* WHAT YOU HAVE TO DO: Would you please output the lines of the data below from the one containing "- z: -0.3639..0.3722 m" to the end, exactly and with nothing added?
**********
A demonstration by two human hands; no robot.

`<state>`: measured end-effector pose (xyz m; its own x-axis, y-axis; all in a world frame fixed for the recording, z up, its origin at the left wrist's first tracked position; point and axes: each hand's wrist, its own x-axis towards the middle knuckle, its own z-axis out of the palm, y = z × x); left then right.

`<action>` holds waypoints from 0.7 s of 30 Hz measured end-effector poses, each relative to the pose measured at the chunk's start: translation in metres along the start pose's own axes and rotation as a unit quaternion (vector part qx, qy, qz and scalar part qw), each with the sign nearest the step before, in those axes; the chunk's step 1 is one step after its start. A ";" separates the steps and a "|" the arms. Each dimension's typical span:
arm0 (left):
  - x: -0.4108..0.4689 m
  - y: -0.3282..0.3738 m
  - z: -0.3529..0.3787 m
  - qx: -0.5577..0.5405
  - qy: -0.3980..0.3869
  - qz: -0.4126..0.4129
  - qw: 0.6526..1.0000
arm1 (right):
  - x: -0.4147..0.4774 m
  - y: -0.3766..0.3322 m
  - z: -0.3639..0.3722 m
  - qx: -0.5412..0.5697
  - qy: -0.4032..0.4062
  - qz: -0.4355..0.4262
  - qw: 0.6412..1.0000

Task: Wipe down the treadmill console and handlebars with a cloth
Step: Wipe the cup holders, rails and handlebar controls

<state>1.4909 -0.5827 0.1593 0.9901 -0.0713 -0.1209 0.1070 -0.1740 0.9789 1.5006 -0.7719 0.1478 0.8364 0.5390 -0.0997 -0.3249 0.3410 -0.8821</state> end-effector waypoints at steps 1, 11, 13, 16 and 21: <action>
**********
* EXERCISE ANSWER:
  - z: -0.3639..0.3722 m
  - qx: -0.5412..0.5697
  - qy: -0.4032..0.4062
  - qz: -0.4355..0.4262
  - qw: 0.6412..1.0000

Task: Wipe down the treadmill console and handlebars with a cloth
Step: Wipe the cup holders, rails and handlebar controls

<state>1.4909 -0.5827 0.1593 0.9901 -0.0713 -0.1209 0.1070 -0.1740 0.9789 1.5006 -0.7719 0.1478 0.8364 0.5390 -0.0997 -0.3249 0.3410 -0.8821</state> end-effector waypoints at steps 1, 11, 13, 16 and 21: <action>

That completes the answer, and no more is expected.